With HF activity at its lowest ebb any chance of the triumvirate GKA special eventuals giving some form of schedule where us distant water ships can find you?


----------



## R651400 (Jun 18, 2005)

ps like 5 ton of old ten metres is doing a lot of exceptional work.


----------



## R651400 (Jun 18, 2005)

ps like 5 ton of old ten metres is doing a lot of exceptional work short skip EU.. 

Anyone wishing to follow the GKA action put the appropriate GB0GKA/B/C call in the box of link below..

https://www.dxcluster.co.uk/cluster/search


----------



## Larry Bennett (Aug 28, 2005)

10m is pretty good early mornings but tends to fade out around 1100z.
There are no fixed skeds for GB0GKA/B/C as time of operation (in my case) has to be around work and family commitments. However, GB0GKA tends to be more active on 80m/40m/30m, whilst GB0GKC has been active on 20m and 40m of late. GB0GKB operates mainly 20m with occasional sojourns to 10m and 15m. Sadly GB0GKB cannot operate on 80m or 160m due to lack of antenna, and is very restricted on 40m.
So far so good despite some very poor radio conditions at times. Will give a sitrep as soon I get some detailed info from GB0GKA and GB0GKC.
Larry GB0GKB/G4HLN +


----------



## R651400 (Jun 18, 2005)

Thanks for that.. 
My aerial height here dictated by being on the landing path of Samu (ambulance) choppers to our rugby stadium adjacent to the QTH!
73


----------



## Larry Bennett (Aug 28, 2005)

After 14 days of operation, current news of the special stations:
GB0GKA - plenty of activity on 80/40/30/20m.
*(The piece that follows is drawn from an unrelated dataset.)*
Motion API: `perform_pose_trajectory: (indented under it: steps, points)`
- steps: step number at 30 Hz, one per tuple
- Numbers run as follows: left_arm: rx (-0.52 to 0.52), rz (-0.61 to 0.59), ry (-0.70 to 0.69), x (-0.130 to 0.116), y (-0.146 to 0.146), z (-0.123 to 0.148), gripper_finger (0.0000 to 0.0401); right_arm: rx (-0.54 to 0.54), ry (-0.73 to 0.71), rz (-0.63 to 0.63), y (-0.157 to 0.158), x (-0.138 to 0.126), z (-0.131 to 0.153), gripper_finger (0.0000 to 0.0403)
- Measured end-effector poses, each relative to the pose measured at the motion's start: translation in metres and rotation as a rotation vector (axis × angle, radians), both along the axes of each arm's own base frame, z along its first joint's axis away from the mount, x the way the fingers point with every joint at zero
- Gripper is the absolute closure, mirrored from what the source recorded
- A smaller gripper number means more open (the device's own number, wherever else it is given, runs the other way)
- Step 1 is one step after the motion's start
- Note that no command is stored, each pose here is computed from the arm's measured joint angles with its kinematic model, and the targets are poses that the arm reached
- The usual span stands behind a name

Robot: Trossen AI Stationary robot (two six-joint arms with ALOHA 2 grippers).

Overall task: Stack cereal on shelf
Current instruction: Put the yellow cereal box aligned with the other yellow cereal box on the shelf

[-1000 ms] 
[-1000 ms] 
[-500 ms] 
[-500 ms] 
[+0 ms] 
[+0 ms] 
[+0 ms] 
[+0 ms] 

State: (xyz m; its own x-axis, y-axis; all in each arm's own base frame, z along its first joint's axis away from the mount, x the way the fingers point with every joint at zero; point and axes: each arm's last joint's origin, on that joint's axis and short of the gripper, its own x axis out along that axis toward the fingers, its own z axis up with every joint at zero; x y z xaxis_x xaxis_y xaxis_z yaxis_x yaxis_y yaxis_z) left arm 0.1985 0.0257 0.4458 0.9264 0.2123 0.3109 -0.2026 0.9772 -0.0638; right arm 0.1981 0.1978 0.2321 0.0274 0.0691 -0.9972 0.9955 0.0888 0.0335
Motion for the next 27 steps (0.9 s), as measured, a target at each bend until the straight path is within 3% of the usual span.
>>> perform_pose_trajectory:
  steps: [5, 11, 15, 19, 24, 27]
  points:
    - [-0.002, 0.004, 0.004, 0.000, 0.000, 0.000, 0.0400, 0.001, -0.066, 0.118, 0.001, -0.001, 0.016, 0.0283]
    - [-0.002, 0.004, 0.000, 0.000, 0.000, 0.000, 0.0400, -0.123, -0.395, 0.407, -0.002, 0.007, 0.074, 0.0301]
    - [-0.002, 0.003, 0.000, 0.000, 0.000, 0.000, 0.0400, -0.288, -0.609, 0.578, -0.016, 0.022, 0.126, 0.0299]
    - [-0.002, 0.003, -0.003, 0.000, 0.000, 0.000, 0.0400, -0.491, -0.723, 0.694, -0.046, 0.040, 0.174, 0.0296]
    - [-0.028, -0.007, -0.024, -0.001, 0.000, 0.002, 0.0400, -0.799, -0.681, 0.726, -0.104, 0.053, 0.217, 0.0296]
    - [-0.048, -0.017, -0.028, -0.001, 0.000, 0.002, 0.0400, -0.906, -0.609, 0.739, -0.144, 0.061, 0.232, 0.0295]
Around 400 contacts.
GB0GKB - virtually all activity on 20m, over 350 contacts.
GB0GKC - plenty of 80m/40m contacts and some chats with ex-R/Os. Not so many contacts but very enjoyable.
Radio conditions have been very poor, 10m and 15m rarely open. Think we needed to re-introduce the area scheme.
Larry +_


----------



## BobClay (Dec 14, 2007)

I've had a couple of QSO's, short and brief. Quite a strange feeling to be keying out GKC after so many years.
Good job lads. (Thumb)


----------



## sparks69 (Dec 18, 2005)

Got my bug key out of the loft today and did a couple of GKT5 ' s on the sidetone but lost interest and so continued mending my bicycle in the sunshine.


----------



## BobClay (Dec 14, 2007)

I can't deny the sunshine is a bit of a distraction. Lots of things to do inside but … you look out of the window and think … f*** it, it's too nice to be in here. 
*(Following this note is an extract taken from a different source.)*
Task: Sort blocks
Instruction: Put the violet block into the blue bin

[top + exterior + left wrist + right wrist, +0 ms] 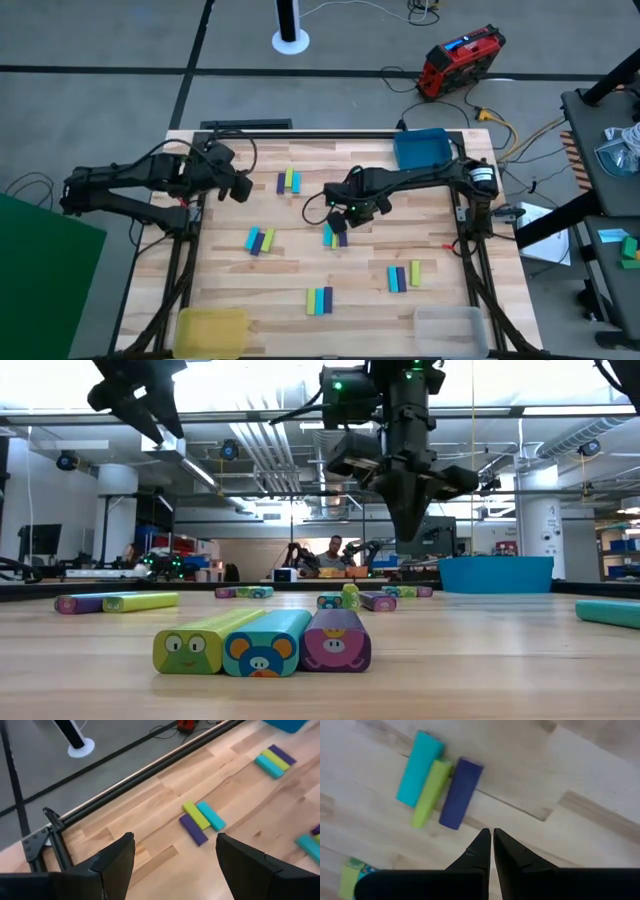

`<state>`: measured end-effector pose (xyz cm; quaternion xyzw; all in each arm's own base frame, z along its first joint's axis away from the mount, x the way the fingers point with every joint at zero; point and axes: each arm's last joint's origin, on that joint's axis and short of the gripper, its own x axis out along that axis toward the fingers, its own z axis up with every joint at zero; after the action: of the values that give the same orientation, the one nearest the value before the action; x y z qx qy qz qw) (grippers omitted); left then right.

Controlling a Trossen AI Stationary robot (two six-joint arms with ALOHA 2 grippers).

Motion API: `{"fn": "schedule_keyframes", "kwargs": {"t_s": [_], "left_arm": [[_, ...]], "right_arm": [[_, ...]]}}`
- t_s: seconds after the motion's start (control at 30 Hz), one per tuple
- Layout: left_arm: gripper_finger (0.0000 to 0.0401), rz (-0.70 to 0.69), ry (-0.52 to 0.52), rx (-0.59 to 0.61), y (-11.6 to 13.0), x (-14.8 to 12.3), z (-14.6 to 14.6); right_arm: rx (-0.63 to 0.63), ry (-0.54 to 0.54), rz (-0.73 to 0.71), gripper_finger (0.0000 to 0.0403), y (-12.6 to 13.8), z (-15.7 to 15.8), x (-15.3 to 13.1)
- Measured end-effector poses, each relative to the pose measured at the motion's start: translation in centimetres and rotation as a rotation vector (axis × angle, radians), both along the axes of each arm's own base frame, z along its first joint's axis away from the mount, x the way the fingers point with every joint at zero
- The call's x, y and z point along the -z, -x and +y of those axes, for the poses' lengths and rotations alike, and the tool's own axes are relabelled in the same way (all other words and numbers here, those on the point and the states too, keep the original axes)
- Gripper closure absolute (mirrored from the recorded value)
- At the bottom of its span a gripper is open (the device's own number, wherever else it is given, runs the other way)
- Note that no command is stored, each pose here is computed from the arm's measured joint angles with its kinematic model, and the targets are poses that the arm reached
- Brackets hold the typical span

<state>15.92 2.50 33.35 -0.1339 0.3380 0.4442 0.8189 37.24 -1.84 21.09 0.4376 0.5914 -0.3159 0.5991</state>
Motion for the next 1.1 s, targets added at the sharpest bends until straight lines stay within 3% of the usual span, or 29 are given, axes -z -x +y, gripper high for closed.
{"fn": "schedule_keyframes", "kwargs": {"t_s": [0.3,0.5,0.6,0.73,0.93,1.1], "left_arm": [[0.0147,0.008,0.007,-0.012,-0.7,0.1,0.0],[0.0147,-0.002,0.03,-0.014,0.0,-0.1,0.0],[0.0147,0.0,0.034,-0.011,0.5,-0.3,-0.1],[0.0147,-0.008,0.029,-0.004,1.0,-0.5,-0.1],[0.0147,-0.023,0.011,-0.012,1.3,-0.7,-0.1],[0.0147,-0.015,-0.008,0.007,1.0,-0.7,0.0]], "right_arm": [[0.001,0.046,-0.007,0.039,0.6,0.6,0.2],[0.081,0.133,0.026,0.0378,3.9,0.5,0.7],[0.175,0.161,0.037,0.0348,6.0,0.5,0.6],[0.215,0.107,0.012,0.029,7.2,0.7,0.4],[0.232,0.074,-0.115,0.0217,5.9,1.2,0.0],[0.203,0.067,-0.162,0.0188,3.9,2.0,1.2]]}}
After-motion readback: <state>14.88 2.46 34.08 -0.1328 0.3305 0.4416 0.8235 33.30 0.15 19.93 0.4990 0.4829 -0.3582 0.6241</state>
And away you go …. :sweat:


----------



## Larry Bennett (Aug 28, 2005)

The celebratory reunion of ex-GKA staff took place on 28th July in Burnham-on-Sea with over 100 in attendance - a selection of photographs is on the GKA website at www.portisheadradio.co.uk - go to the 90th Anniversary events page. An ex-GKA morse key was donated and auctioned for the Marie Curie charity, and raised a remarkable £520. A wonderful evening of memories and a great opportunity to rekindle old friendships after many years.


----------



## R651400 (Jun 18, 2005)

My guess that morse key (without the cover) could make the Guinness Book of Records and for those who haven't had the pleasure of using one. 
"Rolls Royce!"


----------



## R651400 (Jun 18, 2005)

ps.. Just realised image of said morse-key never made SN so yer tiz


----------



## Larry Bennett (Aug 28, 2005)

The results are in...

GB0GKA - 690 contacts from 53 countries
GB0GKB - 670 contacts from 56 countries
GB0GKC - 150 contacts from 38 countries

Radio conditions on the whole were pretty dreadful, and the fact that all of us could only fit in operating time amongst other commitments (work and family) I think we did pretty well. Not many stations managed to work all 3 of us.

Until MRD 2019 when hopefully the callsigns will be re-activated.....

Tony G3ZRJ/Larry G4HLN/Pete G3TJE +


----------



## Troppo2 (Jun 25, 2018)

Well done.


----------